# rollers better easier to train br/vs or



## kelliepulido (Mar 16, 2010)

I have read the basic differences in the rollers body,shape etc.but for a new comer just starting out with rollers which breed would be easier to train and to enjoy flying etc.I am looking to just watch them hobby not compete but also want a roller that will roll.I train dogs and comparison you have your steady chevy truck which is the german shepherd,then you have your corvette which is your malinois.I have 4 malinois drive is better quicker hi drive dog trying to find this in the rollerThanks


----------



## RodSD (Oct 24, 2008)

I think it is not whether they are easier to train, but rather how good they are at rolling. There is a website which concentrates on breeding Birmingham rollers:http://www.rollerpigeon.com/index.php

If you want a rolling bird you can try Birmingham roller breed. Unfortunately hawks and falcons like to get them. There are families/strain in them that flies differently. Some fly lower than others, for example. Some can get lost easier. Some have good homing ability.


----------



## MaryOfExeter (Sep 30, 2007)

Birmingham rollers are the best at what they do. I don't know of any other rolling breeds that perform in the air, with that much roll.
There are a lot of strains of Birminghams though, like Jaconettes, Pensoms, Rubies, Continentals, and probably more.


----------



## kelliepulido (Mar 16, 2010)

Better than oriental rollers?I was thinking the orientals would be better about dodging the hawks which I have alot of in my area last year they got some of my chickens


----------



## Larry Holman (Feb 28, 2010)

The Orientals get hit by hawks also.

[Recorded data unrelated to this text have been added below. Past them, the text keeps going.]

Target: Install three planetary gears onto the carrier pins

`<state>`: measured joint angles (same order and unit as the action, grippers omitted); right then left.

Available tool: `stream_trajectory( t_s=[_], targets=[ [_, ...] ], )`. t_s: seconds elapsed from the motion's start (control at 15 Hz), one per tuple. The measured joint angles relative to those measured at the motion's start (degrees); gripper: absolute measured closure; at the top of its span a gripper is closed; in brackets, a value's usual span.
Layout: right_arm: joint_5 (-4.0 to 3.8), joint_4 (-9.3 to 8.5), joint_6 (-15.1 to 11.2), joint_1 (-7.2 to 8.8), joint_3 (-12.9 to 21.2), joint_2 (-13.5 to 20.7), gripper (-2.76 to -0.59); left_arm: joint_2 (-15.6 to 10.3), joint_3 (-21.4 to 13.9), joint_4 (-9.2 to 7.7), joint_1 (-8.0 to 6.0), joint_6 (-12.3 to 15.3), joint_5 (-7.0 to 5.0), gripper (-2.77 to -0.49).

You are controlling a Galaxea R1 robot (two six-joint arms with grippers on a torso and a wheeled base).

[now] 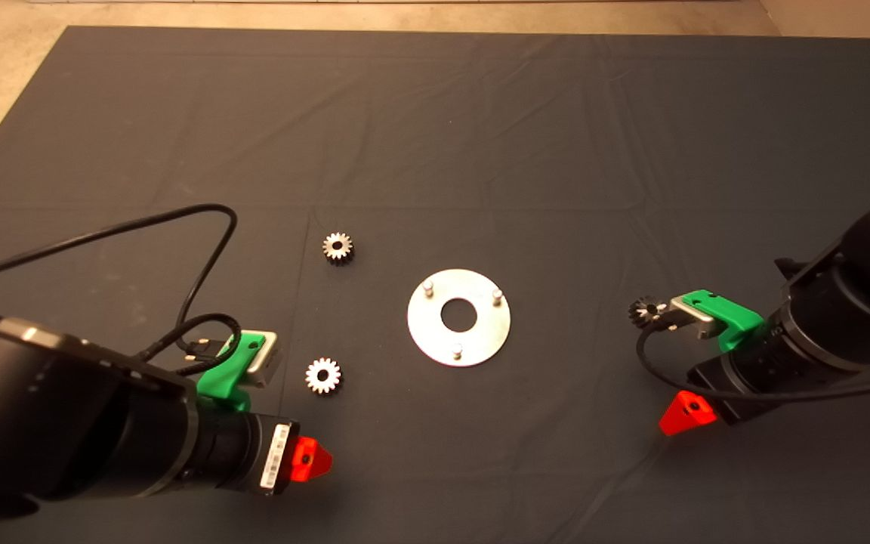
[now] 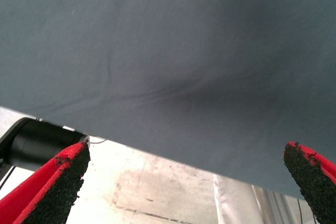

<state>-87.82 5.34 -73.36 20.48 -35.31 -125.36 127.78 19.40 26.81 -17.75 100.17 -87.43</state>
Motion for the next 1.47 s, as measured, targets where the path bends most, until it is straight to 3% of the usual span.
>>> stream_trajectory(
  t_s=[0.53,0.67,1.07,1.47],
  targets=[
    [-0.05,0.72,7.6,0.02,-6.8,0.8,-2.75,0.0,0.0,-0.02,0.00,0.0,0.00,-2.76],
    [-0.02,2.53,8.4,0.02,-7.1,0.9,-2.75,0.0,0.0,0.00,0.00,0.0,0.00,-2.76],
    [0.06,10.66,9.1,0.02,-4.4,3.0,-2.75,0.0,0.0,-0.01,0.00,0.0,0.00,-2.76],
    [0.06,14.64,9.3,0.00,-3.1,6.8,-2.75,0.0,0.0,-0.02,0.00,0.0,0.00,-2.76]
  ],
)
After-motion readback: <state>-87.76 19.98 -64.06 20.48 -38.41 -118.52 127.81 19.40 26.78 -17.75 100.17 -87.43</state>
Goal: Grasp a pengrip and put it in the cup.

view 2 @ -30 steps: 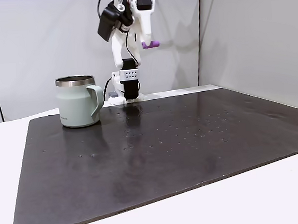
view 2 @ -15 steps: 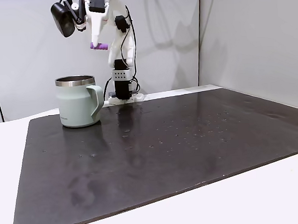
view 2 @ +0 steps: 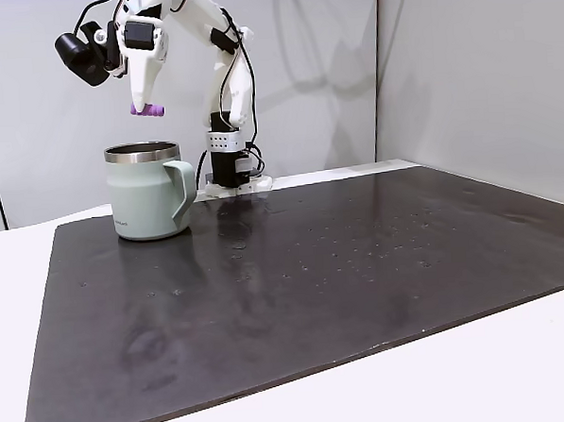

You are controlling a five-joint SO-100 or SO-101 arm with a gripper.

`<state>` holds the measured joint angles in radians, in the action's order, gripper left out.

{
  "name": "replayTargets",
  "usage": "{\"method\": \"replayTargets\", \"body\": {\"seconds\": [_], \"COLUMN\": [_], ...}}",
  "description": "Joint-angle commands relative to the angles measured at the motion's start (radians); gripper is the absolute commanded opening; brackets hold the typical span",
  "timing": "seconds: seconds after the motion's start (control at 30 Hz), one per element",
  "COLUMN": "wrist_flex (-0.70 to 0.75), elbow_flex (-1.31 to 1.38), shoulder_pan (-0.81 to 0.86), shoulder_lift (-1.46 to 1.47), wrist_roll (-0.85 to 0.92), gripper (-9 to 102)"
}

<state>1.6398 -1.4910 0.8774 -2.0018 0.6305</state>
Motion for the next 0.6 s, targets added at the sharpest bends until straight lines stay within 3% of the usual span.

They ain't bullet proof. I lost my whole flying team to hawks and falcons this year. I'll raise more and start again.


Larry


----------



## vivagirl (Jun 24, 2008)

I raise & sell the James Turner family bloodline. They are very smart which makes them
easy to train. I get $25 each for yearlings old enough to sex. They also come into the roll at 3 to 4 months old. Included is a DVD on training rollers by James Turner. 
Regards Danny Joe


----------



## RodSD (Oct 24, 2008)

kelliepulido said:


> Better than oriental rollers?I was thinking the orientals would be better about dodging the hawks which I have alot of in my area last year they got some of my chickens


The oriental rollers are better than Birmingham rollers in evading predators because they are diving breed. But they act more like a tumbler than rollers.


----------



## aslan1 (Jul 22, 2010)

kelliepulido said:


> Better than oriental rollers?I was thinking the orientals would be better about dodging the hawks which I have alot of in my area last year they got some of my chickens


If they are young and not trained they are just as easy to catch as birminghams, but if you train them for 2 month and they survive. 95% hawk wont catch them. I have 4 oriental rollers that get attacked everyday single day for more than 4 month sometimes more than 5 attacks per day and i never lost one except 2 young ones that were only 1 month old. Like Rod said OR are more like tumblers but they do sometimes 3-4 rolls.


----------



## RodSD (Oct 24, 2008)

I think Oriental rollers evolved from fighting falcons so hawks are secondary worries. It is true that young birds are the most vulnerable. They get taken first especially during settling phase.


----------